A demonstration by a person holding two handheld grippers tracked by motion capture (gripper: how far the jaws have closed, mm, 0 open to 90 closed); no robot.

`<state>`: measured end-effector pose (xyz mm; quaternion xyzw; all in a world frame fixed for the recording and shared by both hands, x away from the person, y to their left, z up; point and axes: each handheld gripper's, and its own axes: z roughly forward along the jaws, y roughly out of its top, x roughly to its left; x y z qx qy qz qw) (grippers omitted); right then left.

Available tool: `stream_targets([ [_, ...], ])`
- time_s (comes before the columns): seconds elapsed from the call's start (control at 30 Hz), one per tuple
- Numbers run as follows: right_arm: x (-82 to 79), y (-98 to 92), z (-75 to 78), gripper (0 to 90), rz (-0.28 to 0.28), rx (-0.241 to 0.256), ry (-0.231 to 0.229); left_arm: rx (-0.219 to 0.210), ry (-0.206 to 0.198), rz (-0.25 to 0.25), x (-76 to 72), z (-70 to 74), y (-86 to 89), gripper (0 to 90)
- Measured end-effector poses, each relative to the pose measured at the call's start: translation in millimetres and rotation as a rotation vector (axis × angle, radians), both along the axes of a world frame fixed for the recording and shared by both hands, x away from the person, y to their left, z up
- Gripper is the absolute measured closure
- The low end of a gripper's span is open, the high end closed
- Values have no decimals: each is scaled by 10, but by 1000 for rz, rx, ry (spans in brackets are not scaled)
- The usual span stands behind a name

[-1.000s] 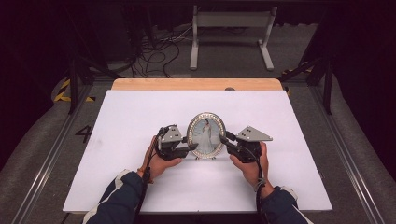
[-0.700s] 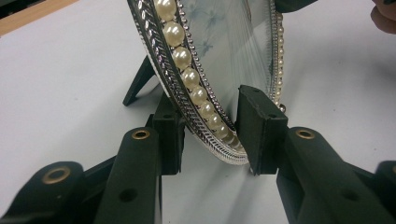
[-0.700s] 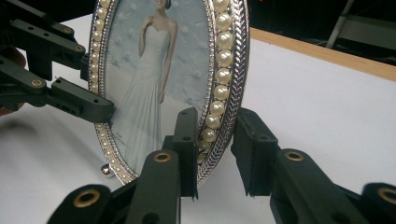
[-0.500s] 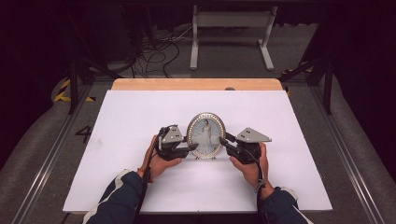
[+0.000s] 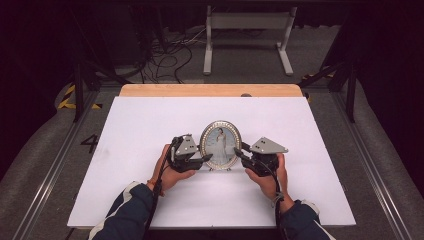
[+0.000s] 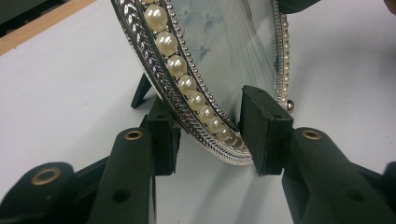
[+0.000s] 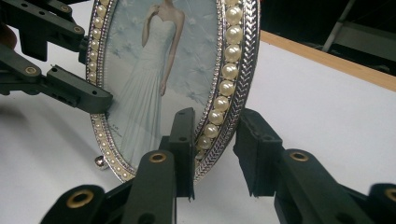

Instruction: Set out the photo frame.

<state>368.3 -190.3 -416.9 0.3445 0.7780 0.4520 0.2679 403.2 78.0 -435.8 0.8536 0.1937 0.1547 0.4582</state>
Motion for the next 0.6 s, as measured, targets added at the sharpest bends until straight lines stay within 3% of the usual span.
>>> stream_targets([
  [0.3,4,-14,10,574,2,20,8,6,-39,13,-38,80,22,552],
  [0.47,8,-20,22,491,-6,10,8,16,-64,30,-63,120,23,478],
  [0.53,15,-24,24,446,-4,7,12,21,-65,34,-64,126,23,406],
  [0.6,21,-23,24,426,4,1,18,22,-66,52,-68,127,21,406],
])
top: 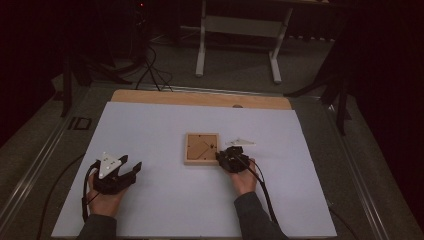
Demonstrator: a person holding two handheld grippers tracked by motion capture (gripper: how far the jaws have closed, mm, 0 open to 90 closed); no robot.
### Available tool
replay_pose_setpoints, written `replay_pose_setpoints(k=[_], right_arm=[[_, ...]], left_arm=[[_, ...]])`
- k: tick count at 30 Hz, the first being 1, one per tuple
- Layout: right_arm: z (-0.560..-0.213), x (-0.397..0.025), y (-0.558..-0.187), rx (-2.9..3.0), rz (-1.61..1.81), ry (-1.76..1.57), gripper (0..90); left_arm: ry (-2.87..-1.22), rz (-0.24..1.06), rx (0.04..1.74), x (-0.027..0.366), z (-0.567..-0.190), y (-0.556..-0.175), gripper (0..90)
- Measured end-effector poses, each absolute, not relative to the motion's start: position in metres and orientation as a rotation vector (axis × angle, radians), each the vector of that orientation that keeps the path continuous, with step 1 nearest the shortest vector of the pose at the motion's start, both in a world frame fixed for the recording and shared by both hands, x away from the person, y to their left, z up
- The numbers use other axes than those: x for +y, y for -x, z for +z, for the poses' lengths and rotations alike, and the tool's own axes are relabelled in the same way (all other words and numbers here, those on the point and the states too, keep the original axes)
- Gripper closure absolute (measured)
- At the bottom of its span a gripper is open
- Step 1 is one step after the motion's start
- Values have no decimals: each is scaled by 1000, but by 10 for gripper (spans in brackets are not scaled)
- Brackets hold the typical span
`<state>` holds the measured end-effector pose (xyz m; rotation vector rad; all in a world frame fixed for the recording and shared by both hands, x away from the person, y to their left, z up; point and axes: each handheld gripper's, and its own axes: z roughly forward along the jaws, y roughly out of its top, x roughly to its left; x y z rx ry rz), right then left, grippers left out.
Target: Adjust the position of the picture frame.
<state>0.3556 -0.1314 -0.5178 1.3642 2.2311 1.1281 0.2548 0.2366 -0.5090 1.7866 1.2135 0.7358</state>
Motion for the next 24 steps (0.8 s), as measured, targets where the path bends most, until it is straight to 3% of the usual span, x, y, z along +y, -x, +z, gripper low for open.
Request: replay_pose_setpoints(k=[24], right_arm=[[-518,-120,-331,2279,1135,-1281,753]], left_arm=[[-1785,742,1208,237,-508,-254,439]])
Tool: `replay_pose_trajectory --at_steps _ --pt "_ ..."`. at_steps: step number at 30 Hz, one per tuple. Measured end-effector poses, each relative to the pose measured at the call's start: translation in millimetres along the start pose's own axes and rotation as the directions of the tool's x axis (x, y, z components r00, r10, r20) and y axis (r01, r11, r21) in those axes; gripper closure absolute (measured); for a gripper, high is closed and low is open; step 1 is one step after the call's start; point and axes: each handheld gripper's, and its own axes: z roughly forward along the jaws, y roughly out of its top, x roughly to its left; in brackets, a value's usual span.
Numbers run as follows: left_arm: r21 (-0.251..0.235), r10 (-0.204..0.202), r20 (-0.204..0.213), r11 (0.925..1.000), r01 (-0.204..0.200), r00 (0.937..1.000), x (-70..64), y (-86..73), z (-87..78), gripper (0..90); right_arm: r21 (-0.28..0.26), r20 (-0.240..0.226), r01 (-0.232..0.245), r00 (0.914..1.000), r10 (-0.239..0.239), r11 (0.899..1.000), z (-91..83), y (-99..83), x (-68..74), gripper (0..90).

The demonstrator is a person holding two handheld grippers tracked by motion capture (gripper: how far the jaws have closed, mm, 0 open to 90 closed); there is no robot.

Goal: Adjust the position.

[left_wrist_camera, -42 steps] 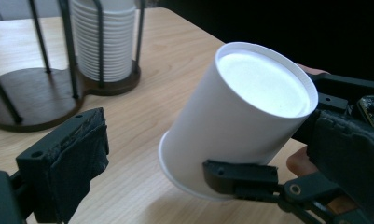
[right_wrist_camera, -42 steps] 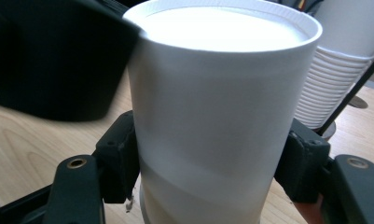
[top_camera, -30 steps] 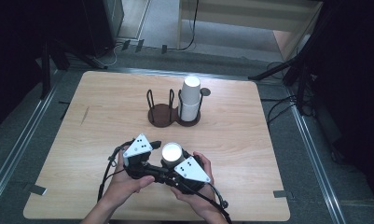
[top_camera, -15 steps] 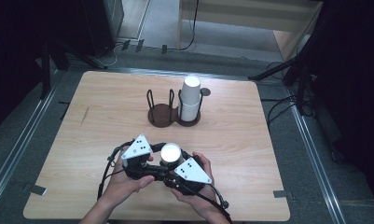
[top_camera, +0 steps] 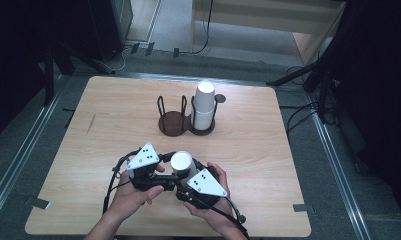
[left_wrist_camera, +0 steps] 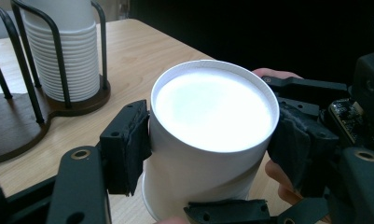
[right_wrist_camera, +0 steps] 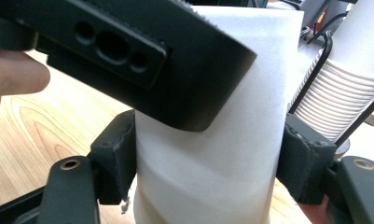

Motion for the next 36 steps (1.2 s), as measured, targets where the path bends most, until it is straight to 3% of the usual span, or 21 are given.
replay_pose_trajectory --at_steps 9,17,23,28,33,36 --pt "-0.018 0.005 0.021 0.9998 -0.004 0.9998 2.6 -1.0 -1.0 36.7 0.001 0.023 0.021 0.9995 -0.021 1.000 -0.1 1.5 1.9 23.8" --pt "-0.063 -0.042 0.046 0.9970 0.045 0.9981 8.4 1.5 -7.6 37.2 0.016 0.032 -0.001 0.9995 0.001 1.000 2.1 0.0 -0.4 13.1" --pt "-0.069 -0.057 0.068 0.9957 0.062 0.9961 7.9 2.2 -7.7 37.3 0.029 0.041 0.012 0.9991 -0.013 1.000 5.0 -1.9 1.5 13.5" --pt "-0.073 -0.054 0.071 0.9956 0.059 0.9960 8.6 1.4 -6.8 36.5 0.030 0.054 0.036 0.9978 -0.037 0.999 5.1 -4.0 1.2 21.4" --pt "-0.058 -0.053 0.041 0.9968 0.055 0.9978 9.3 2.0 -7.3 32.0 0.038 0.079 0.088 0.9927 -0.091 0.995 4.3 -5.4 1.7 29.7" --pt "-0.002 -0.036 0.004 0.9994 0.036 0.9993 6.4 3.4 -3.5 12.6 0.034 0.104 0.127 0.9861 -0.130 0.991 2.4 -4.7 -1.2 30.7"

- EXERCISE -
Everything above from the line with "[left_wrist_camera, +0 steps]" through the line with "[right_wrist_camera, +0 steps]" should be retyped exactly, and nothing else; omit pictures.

- TASK RESPONSE -
[left_wrist_camera, +0 steps] 
[right_wrist_camera, +0 steps] 

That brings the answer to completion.